Since then, the new owners have kept up the theater’s traditional seven-shows-a-season schedule, offering ambitious Broadway productions including “Spring Awakening” and “Sweeney Todd.”

But they also started renting the theater to local concert promoters, including alternative/hip-hop specialists Naymlis, who like the theater as a concert venue. Wedding business increased, too, said Kevin Gillenwater, who is the theater’s general manager and head chef. Already, the 2015 calendar is packed with 35 weddings and 15 other events, including concerts, corporate banquets and comedy shows. Just this weekend, blues musician Carolyn Wonderland was scheduled to play a concert there.

Theater still has a place at the Crown, though, Gillenwater said, and its managers will take 2015 to figure out what that place is.

“More so than anything we just have to sit down and rework our theater all together and completely start from the bottom to see where we’re at,” he said. “But we’re not stopping theater all together.”

Actors and technicians in Wichita, though, will definitely feel the loss of the 2015 season, said many in the theater community.

The Crown was responsible for bringing one of Wichita’s most well-known actresses to town. Karen Robu, who’s appeared in dozens of Crown productions and also has had high-profile roles in Music Theatre Wichita, initially came to Wichita in 1993 to act for Morris as part of a six-month contract.

She met her future husband and fellow actor, Tim Robu, there, and they married in 1996. In the late 1990s, Robu was the Crown’s costume designer, and her now 16-year-old daughter, Katie, would go with her to work at the Crown as a toddler. The couple last performed there in “Sweeney Todd” in 2012.

“I always like to say that this area has kind of one of every type of theater,” Robu said. “There’s cabaret. There’s the melodrama. There’s Music Theatre Wichita, which is able to do extravagant Broadway things. And we had the dinner theater, where we did comedies and musicals and revues,” she said. “It filled a niche, and I think it will be missed.”

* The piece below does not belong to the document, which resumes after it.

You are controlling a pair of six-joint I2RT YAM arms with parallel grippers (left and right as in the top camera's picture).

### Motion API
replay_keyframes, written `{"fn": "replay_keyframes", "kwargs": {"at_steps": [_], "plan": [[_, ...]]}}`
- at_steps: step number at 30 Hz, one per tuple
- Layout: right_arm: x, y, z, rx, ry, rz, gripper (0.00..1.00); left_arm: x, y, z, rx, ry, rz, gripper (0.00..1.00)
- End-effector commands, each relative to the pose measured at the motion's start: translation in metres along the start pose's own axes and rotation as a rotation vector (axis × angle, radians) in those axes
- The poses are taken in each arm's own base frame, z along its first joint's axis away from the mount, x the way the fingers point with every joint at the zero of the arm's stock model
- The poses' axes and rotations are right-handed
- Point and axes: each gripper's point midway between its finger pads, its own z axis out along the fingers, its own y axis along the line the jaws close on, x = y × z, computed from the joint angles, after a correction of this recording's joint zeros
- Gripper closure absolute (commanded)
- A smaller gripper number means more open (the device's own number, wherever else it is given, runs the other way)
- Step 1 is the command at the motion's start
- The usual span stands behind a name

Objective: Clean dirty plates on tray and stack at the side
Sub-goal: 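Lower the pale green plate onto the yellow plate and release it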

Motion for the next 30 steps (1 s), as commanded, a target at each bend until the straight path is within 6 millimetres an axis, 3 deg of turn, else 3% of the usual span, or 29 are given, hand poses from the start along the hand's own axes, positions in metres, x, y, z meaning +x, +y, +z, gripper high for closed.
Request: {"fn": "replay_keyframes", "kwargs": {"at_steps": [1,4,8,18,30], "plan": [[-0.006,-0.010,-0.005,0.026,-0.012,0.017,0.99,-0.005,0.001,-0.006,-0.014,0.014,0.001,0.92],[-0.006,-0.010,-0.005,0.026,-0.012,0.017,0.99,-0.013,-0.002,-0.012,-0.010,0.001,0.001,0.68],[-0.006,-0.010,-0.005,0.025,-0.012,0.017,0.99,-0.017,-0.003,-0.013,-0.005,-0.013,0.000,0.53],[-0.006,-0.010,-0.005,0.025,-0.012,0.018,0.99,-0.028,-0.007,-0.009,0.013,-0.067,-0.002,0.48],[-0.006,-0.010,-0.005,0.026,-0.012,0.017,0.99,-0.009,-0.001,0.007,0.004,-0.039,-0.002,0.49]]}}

Local actor and director Tom Frye has done at least 35 shows at the Crown over the years, both as an actor and as a director. The cancellation of Crown’s 2015 season will be hard on local actors and technicians, he said.

Wichita has only so many places to work. There’s the Mosley Street Melodrama, the Roxy and the Forum Theatre. Music Theatre Wichita is seasonal and largely uses out-of-town talent. And Wichita Community Theatre is a non-paying, volunteer job.

The theater community will have fewer options without a Crown season, he said.

“I’m looking at it the same way many of the artists in town are looking at it,” he said. “There’s a hole there as far as opportunities. It’s no different than you being an aircraft worker and they close Boeing down. Now I’m limited as to where I can work here in Wichita.”

He also was close with Morris, even delivering the eulogy at his funeral. Morris had a singular passion for the Crown and often kept it afloat even at his own expense. People that dedicated to the theater are rare, and Frye said he sympathized with the Crown’s new owners. Keeping local theater alive is a tough battle, as evidenced by last year’s closing of Cabaret Old Town.

“I know the Ritchies and the Gans, and they are trying to get the right formula to get that going,” he said. “The difference with Ted was that it was his passion. He lived at the Crown. He and Karen both poured their heart and soul into it.”

But Cabaret Old Town reopened in November as the Roxy Downtown after six months dark. Such is the nature of local theater, Frye said.

Music Theatre Wichita’s artistic director Wayne Bryan agreed, saying it wouldn’t surprise him if the Crown eventually returned its focus to theater. He says there’s a need for all kind of live theater in Wichita, including one where patrons can sit down and enjoy a meal and a musical.

The Crown’s new owners will stay busy figuring out how to take the theater into the future, Bryan said.

“In order to stay competitive, you have to stay on your game while always stretching yourself,” he said. “You have to understand how to maintain your niche market while building new audiences for what you do. It takes a lot of strategizing and planning to chart the kinds of shows that will both sustain your current audiences and attract new ones.”